EXERCISE DESCRIPTION: A faithful, word-for-word copy of the data below is required, without pictures.

DATASET EXCERPT:

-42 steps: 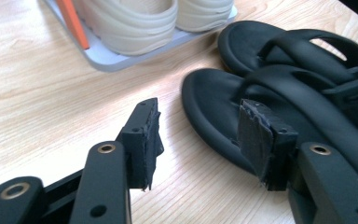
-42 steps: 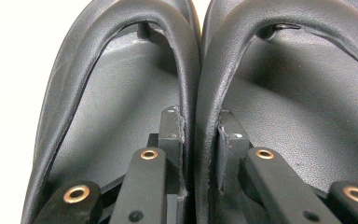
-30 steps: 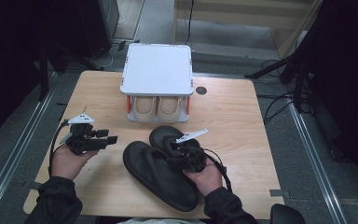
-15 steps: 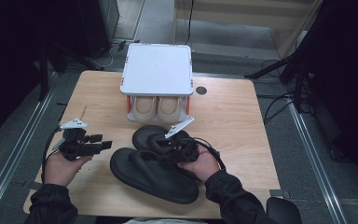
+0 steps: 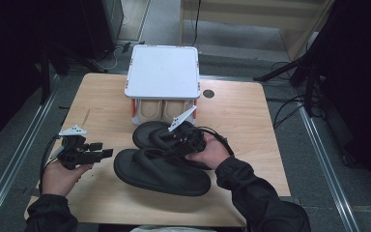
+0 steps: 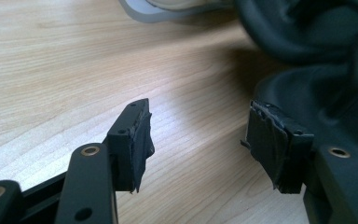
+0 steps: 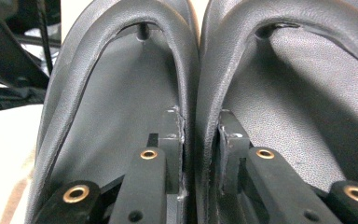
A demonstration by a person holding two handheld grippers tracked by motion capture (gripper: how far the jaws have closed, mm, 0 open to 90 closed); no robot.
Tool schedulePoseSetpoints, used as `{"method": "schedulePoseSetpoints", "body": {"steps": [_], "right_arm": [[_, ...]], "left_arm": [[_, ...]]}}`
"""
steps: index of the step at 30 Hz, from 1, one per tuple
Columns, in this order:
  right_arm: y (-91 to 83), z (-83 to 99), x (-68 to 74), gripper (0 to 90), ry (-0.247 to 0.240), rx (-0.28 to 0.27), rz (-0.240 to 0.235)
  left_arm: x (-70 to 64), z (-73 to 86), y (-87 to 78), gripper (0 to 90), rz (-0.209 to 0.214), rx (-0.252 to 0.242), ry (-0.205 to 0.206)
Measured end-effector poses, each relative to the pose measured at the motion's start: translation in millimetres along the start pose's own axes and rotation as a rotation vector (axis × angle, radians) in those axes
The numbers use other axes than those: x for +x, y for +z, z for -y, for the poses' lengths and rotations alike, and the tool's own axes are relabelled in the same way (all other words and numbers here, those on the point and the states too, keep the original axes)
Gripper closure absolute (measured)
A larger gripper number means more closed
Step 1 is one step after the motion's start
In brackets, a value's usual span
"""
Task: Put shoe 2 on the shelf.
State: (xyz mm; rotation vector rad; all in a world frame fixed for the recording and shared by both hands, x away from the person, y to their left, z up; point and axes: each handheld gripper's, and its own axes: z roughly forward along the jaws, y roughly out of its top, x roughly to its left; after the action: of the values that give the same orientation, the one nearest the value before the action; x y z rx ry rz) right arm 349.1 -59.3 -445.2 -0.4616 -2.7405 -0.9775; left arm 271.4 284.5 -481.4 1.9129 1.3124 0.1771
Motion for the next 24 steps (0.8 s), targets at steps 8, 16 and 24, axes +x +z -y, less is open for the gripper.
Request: {"method": "schedulePoseSetpoints", "body": {"steps": [8, 16, 24], "right_arm": [[-20.3, -10.5, -0.4, 76.4, -0.048, -0.003, -0.024], [-39.2, -30.6, 2.4, 76.3, -0.085, -0.017, -0.037], [-59.0, -51.3, 5.6, 76.3, -0.109, -0.017, -0.036]], "left_arm": [[0.2, -0.4, 1.0, 39.6, -0.005, 0.002, 0.002], [0.4, -1.4, 1.1, 38.7, 0.001, 0.002, -0.006], [0.7, -0.9, 0.8, 38.4, -0.001, 0.000, -0.011]]}}
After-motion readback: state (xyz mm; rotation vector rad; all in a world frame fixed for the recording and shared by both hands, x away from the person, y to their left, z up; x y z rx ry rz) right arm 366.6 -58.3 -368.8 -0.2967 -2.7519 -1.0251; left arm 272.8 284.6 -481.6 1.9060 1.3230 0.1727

ANSWER FOR THE TASK:
-42 steps: 
-42 steps: 
-30 steps: 
-15 steps: 
+0 steps: 
+0 steps: 
+0 steps: 
A demonstration by a person holding two handheld grippers tracked by motion capture (gripper: how far the jaws have closed, mm, 0 open to 90 closed); no robot.
Tool schedulePoseSetpoints, used as `{"method": "schedulePoseSetpoints", "body": {"steps": [_], "right_arm": [[_, ...]], "left_arm": [[_, ...]]}}`
"""
steps: index of the step at 30 Hz, from 1, one per tuple
Columns, in this order:
  right_arm: y (-91 to 83), z (-83 to 99), x (-68 to 74), gripper (0 to 90), ry (-0.247 to 0.240), rx (-0.28 to 0.27), rz (-0.240 to 0.235)
  left_arm: x (-70 to 64), z (-73 to 86), y (-87 to 78), gripper (0 to 90), rz (-0.209 to 0.214), rx (-0.252 to 0.242), ry (-0.205 to 0.206)
Measured end-effector poses, each relative to the pose measured at the motion's start: translation in millimetres along the start pose's own axes and rotation as a rotation vector (axis × angle, radians) in those axes
The numbers use other axes than those: x for +x, y for +z, z for -y, for the poses' lengths and rotations alike, and the tool's own axes are relabelled in the same way (all other words and numbers here, those on the point and the states too, keep the original axes)
Gripper closure absolute (measured)
A larger gripper number means more closed
Step 1 is one step after the motion's start
In brackets, a value's usual span
"""
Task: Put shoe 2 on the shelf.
State: (xyz mm; rotation vector rad; all in a world frame fixed for the recording and shared by both hands, x away from the person, y to their left, z up; point and axes: each handheld gripper's, and its own axes: z roughly forward along the jaws, y roughly out of its top, x roughly to its left; after the action: of the values that give the same orientation, the one nearest the value before the action; x y z rx ry rz) right arm 349.1 -59.3 -445.2 -0.4616 -2.7405 -0.9775; left arm 271.4 284.5 -481.4 1.9129 1.3124 0.1771
Motion for the next 24 steps (0.8 s), targets at steps 8, 16 and 24, axes +x +z -y, less is open for the gripper.
Request: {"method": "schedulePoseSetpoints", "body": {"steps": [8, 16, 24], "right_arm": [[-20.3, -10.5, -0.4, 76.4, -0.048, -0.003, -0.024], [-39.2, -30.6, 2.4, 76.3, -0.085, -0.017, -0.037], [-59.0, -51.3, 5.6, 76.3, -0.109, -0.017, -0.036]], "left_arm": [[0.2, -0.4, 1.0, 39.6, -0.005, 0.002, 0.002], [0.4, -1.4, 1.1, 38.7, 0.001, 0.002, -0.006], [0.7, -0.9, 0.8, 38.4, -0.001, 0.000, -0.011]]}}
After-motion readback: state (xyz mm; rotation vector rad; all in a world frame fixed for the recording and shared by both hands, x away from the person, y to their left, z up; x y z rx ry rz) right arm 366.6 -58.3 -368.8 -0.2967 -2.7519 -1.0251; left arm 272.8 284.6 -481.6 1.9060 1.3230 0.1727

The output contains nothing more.